Voltando de Carnot, na República Centro Africana: Foram imagens extremamente difíceis de se ver

sexta-feira, abril 4, 2014

Coordenador de projeto volta da cidade e conta, em detalhes, situações de angústia vivenciadas pelas equipes de MSF

© Remi Djian/MSF

© Remi Djian/MSF

Entre janeiro e março, Dramane Kone foi coordenador de projeto da organização humanitária internacional Médicos Sem Fronteiras (MSF) em Carnot, no oeste da República Centro-Africana (RCA). MSF atua no hospital da cidade desde 2010. Nesta entrevista, Dramane discute o fluxo de grupos armados operando na RCA que passam por Carnot, a violência que os acompanha e a mudança de cenário na cidade, que havia, inicialmente, sido poupada da barbárie que acometia outras partes do país.

“Há um ano, em março de 2013, quando os ex-Seleka chegaram a Carnot, não houve violência significativa ou impacto direto na população e em nossos projetos. Posteriormente, em dezembro de 2013, a situação piorou e as equipes de MSF passaram a atender vítimas de tiros. A maioria vinha de Baoro, cidade localizada no norte da subprefeitura de Carnot.

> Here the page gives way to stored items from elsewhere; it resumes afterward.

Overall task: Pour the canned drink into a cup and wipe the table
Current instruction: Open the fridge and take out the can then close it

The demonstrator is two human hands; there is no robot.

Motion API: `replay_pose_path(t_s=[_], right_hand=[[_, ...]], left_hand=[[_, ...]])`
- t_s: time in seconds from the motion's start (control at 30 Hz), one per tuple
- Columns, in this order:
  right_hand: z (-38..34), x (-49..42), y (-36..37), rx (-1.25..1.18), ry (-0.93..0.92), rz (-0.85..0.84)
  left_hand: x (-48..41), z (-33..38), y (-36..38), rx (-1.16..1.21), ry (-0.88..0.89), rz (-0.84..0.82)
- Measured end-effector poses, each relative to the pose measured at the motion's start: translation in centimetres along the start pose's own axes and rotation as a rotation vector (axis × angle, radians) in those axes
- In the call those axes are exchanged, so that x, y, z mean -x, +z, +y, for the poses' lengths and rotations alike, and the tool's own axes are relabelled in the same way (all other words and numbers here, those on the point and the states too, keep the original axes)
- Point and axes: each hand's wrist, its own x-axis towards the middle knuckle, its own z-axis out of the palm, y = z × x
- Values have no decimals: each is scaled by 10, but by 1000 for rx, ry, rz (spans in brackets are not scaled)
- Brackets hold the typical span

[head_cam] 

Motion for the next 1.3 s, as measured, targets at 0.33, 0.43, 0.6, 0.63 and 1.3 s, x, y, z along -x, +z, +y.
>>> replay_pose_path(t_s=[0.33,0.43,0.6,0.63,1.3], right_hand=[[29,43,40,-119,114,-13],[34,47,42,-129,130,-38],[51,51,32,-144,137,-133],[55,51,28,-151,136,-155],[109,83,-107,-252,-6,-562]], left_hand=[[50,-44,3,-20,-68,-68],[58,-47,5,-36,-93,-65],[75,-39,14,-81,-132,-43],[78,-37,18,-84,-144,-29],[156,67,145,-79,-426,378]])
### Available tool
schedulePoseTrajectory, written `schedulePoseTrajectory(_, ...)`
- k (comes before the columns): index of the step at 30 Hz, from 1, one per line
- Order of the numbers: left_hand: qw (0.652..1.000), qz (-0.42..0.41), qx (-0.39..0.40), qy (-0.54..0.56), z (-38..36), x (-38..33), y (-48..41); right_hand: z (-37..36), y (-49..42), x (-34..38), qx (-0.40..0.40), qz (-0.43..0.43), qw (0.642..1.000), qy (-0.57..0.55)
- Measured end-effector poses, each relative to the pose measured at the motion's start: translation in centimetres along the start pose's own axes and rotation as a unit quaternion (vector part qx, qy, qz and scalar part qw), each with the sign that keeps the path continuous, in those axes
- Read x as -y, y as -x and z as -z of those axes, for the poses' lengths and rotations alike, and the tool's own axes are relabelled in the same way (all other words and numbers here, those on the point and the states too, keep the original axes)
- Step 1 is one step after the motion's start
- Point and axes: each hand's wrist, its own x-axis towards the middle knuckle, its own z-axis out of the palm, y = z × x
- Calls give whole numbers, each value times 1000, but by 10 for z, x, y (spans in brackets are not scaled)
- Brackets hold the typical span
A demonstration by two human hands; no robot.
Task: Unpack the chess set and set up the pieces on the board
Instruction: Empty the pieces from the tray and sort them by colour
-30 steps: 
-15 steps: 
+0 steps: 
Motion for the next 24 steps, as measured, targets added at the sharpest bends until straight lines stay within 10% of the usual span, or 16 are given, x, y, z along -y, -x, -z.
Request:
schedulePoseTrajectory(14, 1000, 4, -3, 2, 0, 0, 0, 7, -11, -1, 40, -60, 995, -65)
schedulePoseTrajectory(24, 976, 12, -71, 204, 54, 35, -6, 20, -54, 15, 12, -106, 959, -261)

Ao mesmo tempo, logo que a população muçulmana começou a deixar a cidade, os habitantes de Baoro começaram a chegar.
 
O contexto mudou drasticamente durante o tempo que fiquei no projeto. Em 20 de janeiro de 2014, os ex-Seleka deixaram Baoro, onde tinham protegido a população muçulmana, e partiram rumo a Carnot. Foi nesse momento que tiveram início os roubos, saques e execuções públicas sumárias. Isso teve impacto imediato na população e uma espécie de psicose se instalou. Tanto cristãos como muçulmanos deixaram suas casas para se reunirem em outros locais, como o hospital da cidade onde MSF atua, buscando proteção. A área é considerada neutra. Alguns dos profissionais locais de MSF tiveram de esconder suas famílias em minas de diamantes abandonadas. Desde então, não houve mais calma em Carnot.
 
Depois que os ex-Seleka deixaram Baoro, os anti-Balaka extorquiram e assediaram as populações muçulmanas, que não mais tinham proteção, por uma semana inteira. Os ataques de 22 e 23 de janeiro foram consequência da incapacidade dos habitantes de atender às demandas dos anti-Balaka. Muitas pessoas morreram. A população fugiu e uma nova onda de pessoas deslocadas chegou a Carnot. Em 30 de janeiro, fui a Baoro avaliar a situação após os ataques. Casas foram incendiadas e os corpos carbonizados estavam espalhados pelo chão. Foram imagens extremamente difíceis de se ver. Tudo havia sido pilhado e destruído. Ainda ouviam-se tiroteios na cidade. Fomos à igreja, onde 5 mil pessoas estavam abrigadas. Havia feridos entre elas, mas era impossível transportá-los a Bouar, onde MSF administra um programa cirúrgico, porque os anti-Balaka haviam instalado bloqueios pela estrada e não os deixariam passar. Nós, então, os levamos a Carnot – principalmente mulheres e crianças. Muitos seguiram para a estação de trem de Carnot, na esperança de encontrar meios de transporte que os levassem para fora do país, para o Chade.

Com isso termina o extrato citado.